Projet encore au stade de la recherche qu’on pourra découvrir dans sa forme construite, sinon définitive, en septembre prochain au CDN d’Orléans, quand Suzanne sera devenue artiste associée de ce même CDN. On pourra alors se souvenir de cette soirée de janvier et mesurer le chemin parcouru.

« Pièce sans acteur(s) » de François Gremaud et Victor Lenoble.

Sur le plateau, deux enceintes acoustiques, volumineuses. On pourrait y cacher un acteur, si l’envie nous prenait. Ils sont deux, on n’entendra que leurs voix amplifiées. Leur projet ? Créer une pièce de théâtre sans acteurs, puis en créer une deuxième avec acteurs pour raconter la première, celle sans acteurs. Loufoque ? Pas tant que ça. En cherchant bien, on doit pouvoir trouver dans la société, des lieux, des situations, des moments où les acteurs manquent. Des entreprises sans salariés car tous en télétravail, par exemple. Ou des avions d’une Compagnie allemande qui volent sans passagers pour ne pas perdre leurs créneaux dans les aéroports. Enfin, passons.

Les deux enceintes se répondent, par la voix, mais aussi en musique, ou par les surtitres sur le mur du fond. On essaie avec les notes et les surtitres, puis les notes seules ou les surtitres seuls. Enfin, on revient à la parole. Alors, on imagine le spectacle, on pourrait amener une biche, pourquoi pas. On pense aussi au Faune de Debussy dansé par Nijinski. On bavarde, jusqu’à la panne de courant. On s’apercevra alors que l’absence d’acteurs sur la plateau ne nuit aucunement au spectacle. In fine, on recommence au début. Quant au spectateur, son œil ira d’une enceinte à l’autre, là d’où provient le son. Etonnant, ce réflexe !

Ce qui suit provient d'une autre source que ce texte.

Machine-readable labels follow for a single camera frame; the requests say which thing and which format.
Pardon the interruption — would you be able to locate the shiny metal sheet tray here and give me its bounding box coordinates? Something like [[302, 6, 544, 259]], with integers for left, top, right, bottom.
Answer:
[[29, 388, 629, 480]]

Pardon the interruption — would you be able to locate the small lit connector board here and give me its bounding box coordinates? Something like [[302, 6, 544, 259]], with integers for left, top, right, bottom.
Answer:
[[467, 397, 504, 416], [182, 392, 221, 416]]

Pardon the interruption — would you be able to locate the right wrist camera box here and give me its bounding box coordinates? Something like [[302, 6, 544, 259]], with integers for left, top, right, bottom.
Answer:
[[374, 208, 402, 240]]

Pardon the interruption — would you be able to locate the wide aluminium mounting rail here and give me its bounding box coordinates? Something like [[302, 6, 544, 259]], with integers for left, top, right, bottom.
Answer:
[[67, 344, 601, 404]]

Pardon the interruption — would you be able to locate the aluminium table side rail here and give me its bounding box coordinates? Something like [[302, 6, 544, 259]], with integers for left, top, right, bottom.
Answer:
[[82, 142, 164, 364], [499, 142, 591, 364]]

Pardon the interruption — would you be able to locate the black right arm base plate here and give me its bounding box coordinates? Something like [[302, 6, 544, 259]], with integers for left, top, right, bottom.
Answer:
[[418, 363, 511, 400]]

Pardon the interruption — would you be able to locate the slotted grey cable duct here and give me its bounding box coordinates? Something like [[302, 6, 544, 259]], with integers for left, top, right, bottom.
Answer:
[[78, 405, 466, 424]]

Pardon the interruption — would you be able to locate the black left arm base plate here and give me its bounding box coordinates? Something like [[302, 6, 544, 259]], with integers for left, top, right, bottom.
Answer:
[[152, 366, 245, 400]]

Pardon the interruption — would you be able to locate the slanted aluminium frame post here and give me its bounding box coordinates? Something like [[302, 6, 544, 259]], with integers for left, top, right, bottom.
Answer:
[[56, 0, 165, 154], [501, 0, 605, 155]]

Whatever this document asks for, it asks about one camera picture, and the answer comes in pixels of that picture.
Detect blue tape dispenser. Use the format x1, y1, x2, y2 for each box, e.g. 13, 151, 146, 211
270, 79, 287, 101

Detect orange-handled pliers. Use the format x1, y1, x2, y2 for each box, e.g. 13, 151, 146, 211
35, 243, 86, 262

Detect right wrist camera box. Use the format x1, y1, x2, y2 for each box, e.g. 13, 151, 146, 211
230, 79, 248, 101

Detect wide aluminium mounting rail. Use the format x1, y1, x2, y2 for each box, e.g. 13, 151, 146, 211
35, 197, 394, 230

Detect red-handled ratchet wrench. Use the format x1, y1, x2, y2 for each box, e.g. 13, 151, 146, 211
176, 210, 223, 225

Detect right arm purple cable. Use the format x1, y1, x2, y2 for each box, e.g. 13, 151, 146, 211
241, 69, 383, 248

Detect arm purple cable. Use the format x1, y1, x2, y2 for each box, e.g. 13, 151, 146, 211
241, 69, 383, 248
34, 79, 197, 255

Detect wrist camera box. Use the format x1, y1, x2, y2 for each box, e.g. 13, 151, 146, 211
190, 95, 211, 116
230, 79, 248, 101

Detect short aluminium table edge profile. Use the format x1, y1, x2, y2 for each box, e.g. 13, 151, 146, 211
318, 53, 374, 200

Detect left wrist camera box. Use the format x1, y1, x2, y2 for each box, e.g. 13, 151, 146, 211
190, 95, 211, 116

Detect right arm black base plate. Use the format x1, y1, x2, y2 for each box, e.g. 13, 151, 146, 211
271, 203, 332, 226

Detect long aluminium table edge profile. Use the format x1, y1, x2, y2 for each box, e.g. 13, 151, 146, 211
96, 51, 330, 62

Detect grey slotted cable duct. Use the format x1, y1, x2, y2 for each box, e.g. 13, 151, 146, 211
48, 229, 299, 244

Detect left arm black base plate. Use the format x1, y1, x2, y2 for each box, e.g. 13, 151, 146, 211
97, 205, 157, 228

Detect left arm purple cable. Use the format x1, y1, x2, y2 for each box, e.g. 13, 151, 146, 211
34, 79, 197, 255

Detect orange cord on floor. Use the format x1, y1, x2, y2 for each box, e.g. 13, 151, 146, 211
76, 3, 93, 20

« La Dimension d’après », de Tsirihaka Harrivel

Tsirihaka Harrivel photo CDN

En avril 2018, le CDN avait programmé « Grande », spectacle exceptionnel où Vimala Pons et Tsirihaka Harrivel enchantèrent le public. Quelques mois auparavant, Tsirihaka Harrivel chuta de 8 mètres, le jean auquel il s’accrochait ayant cédé. Plus de peur que de mal. C’est en partant de cette chute que les deux artistes ont imaginé « La Dimension d’après », interprété sur le plateau par celui qui a chuté, en solo.

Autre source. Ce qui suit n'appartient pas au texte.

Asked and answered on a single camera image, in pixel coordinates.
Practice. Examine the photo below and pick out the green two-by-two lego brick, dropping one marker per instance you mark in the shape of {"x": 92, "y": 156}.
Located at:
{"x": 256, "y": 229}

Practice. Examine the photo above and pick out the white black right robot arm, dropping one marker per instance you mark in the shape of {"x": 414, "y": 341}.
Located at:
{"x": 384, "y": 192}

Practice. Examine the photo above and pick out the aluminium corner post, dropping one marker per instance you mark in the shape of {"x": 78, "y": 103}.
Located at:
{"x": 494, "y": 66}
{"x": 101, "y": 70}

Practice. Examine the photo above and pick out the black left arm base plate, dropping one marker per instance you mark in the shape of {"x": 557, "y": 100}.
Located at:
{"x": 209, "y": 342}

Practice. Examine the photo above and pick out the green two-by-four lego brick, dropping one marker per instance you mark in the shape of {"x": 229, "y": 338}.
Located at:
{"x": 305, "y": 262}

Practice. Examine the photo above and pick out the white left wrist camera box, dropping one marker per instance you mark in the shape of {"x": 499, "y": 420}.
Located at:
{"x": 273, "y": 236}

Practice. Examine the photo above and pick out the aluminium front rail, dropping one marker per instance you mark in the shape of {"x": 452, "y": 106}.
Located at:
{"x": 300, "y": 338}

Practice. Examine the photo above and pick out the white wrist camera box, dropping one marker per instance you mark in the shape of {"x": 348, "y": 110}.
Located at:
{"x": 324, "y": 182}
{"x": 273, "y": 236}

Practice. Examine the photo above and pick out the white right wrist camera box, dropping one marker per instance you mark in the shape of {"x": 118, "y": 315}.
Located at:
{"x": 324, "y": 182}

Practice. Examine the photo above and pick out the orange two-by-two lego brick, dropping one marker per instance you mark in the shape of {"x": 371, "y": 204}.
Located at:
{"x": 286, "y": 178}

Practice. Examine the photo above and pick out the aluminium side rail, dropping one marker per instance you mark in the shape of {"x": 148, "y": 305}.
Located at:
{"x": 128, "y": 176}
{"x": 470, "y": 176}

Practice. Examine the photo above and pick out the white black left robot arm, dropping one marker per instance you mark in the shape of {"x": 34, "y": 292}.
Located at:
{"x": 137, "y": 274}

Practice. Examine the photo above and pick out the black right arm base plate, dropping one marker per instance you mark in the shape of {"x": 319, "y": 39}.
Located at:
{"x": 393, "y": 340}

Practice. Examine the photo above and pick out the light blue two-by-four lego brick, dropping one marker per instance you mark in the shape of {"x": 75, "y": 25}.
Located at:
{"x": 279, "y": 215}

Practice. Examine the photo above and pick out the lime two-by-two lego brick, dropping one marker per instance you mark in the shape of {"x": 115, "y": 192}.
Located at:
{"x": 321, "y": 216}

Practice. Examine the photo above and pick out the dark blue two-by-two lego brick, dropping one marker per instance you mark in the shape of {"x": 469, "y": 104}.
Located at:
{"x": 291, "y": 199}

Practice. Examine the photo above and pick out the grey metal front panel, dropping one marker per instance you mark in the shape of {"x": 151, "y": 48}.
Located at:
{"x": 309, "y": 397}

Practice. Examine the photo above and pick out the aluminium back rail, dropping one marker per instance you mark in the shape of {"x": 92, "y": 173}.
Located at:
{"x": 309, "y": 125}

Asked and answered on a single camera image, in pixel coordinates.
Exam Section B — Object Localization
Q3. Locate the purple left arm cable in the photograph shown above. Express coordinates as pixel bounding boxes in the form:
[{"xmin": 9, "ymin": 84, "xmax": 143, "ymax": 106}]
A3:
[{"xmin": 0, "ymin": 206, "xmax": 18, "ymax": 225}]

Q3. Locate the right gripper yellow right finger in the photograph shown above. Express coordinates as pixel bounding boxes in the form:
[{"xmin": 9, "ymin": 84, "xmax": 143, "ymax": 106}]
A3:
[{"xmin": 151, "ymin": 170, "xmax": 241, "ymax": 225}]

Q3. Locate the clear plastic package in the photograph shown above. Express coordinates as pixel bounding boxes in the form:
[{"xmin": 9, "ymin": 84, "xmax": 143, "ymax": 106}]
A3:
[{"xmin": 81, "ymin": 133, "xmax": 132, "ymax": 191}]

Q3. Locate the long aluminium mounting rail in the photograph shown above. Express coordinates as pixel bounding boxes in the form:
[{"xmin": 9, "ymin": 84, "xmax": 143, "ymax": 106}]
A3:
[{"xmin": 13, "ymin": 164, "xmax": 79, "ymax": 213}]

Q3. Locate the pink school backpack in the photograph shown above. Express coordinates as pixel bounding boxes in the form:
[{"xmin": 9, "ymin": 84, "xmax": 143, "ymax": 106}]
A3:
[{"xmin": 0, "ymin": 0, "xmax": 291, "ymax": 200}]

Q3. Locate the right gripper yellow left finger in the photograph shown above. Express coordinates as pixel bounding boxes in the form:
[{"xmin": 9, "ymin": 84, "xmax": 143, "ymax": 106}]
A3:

Pendant les quelques dixièmes de secondes que dure la chute, à quoi peut penser l’artiste, que peut-il imaginer, quelles idées traversent son esprit ? « La Dimension d’après », c’est un peu tout ça, et même autre chose…

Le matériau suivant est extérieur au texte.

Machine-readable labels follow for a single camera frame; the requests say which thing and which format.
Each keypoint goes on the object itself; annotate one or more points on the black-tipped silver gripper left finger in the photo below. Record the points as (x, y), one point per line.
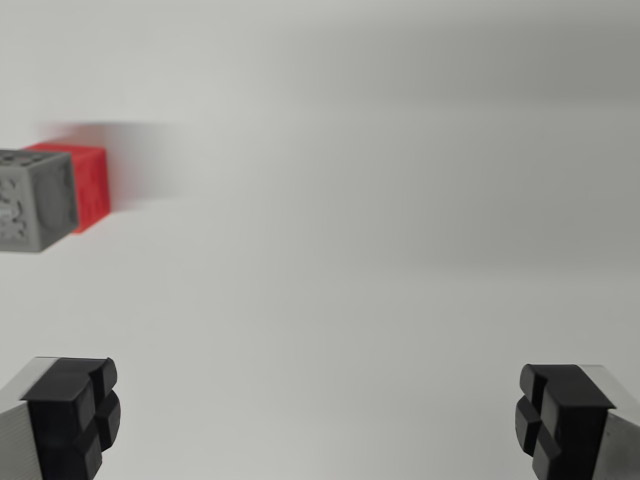
(60, 420)

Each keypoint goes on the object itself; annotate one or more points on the black-tipped silver gripper right finger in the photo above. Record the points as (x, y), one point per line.
(570, 425)

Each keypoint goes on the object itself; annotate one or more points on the grey embossed toy cube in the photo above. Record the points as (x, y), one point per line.
(35, 200)

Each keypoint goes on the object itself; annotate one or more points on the red embossed toy cube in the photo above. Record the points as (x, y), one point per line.
(92, 185)

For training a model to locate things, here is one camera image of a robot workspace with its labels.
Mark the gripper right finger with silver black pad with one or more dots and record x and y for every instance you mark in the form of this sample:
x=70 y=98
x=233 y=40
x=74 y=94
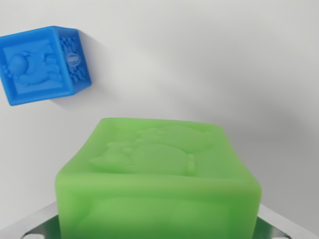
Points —
x=276 y=224

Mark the gripper left finger with silver black pad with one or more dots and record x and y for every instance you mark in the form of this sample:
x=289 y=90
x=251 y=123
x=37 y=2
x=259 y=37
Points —
x=37 y=221

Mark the green embossed toy cube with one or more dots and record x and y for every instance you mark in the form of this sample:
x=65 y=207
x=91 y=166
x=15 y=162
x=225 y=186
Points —
x=159 y=179

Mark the blue embossed toy cube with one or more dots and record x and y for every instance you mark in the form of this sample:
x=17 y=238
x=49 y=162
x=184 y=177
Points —
x=37 y=64

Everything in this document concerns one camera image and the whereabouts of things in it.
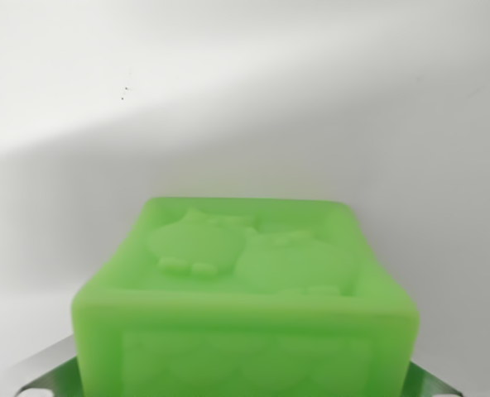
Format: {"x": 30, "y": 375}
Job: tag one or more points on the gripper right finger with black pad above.
{"x": 431, "y": 382}

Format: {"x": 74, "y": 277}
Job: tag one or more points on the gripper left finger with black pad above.
{"x": 48, "y": 368}

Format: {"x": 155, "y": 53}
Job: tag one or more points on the green embossed soft cube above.
{"x": 245, "y": 302}

A droite, un mannequin-robot sert de présentateur. Deux portes en fond de scène dont une pour les secours (Cf. la chute). Plusieurs structures qui se relèvent pour frapper (nouvelle référence à la chute). Et au centre, des tables de mixage, son, lumières et vidéos, que l’artiste utilise à de nombreuses reprises. Voilà pour le plateau !

« La Dimension d’après » est un spectacle d’une très grande densité, proposant une dizaine d’états survenus au cours de la chute de l’artiste. Si les premiers font référence à cette chute, les suivants s’en écartent pour nous faire pénétrer dans un univers où tout est sujet à interprétations multiples, sorte de labyrinthe où les sorties de secours n’en sont pas, où le pantin désarticulé soutient l’artiste à moins que ce ne soit le contraire (magnifique chorégraphie), où le spectateur a tendance à se perdre dans un dédale sonore et visuel, où les trouvailles scéniques succèdent les unes aux autres.

Avec sa comparse Vimala Pons, dans une sorte de diptyque où les rôles sont inversés comme si la chute avait provoqué la séparation tout en maintenant les deux artistes associés dans un même projet, ils ont créé « le Périmètre de Denver » interprété par Vimala, deux spectacles pile et face, que l’on pourra retrouver au Centre Pompidou ainsi qu’au 104 à Paris en février prochain.

Et pour terminer, le cinéma des Carmes projetait en avant première, le film de science-fiction « After Blue », signé Bertrand Mandico, où Vimala Pons interprète un rôle des plus troubles, sur une planète où seules les femmes survivent. Il faut bien, dans nos sociétés historiquement patriarcales, que les femmes aient le dernier mot. Prix de la critique internationale au festival de Locarno en 2021.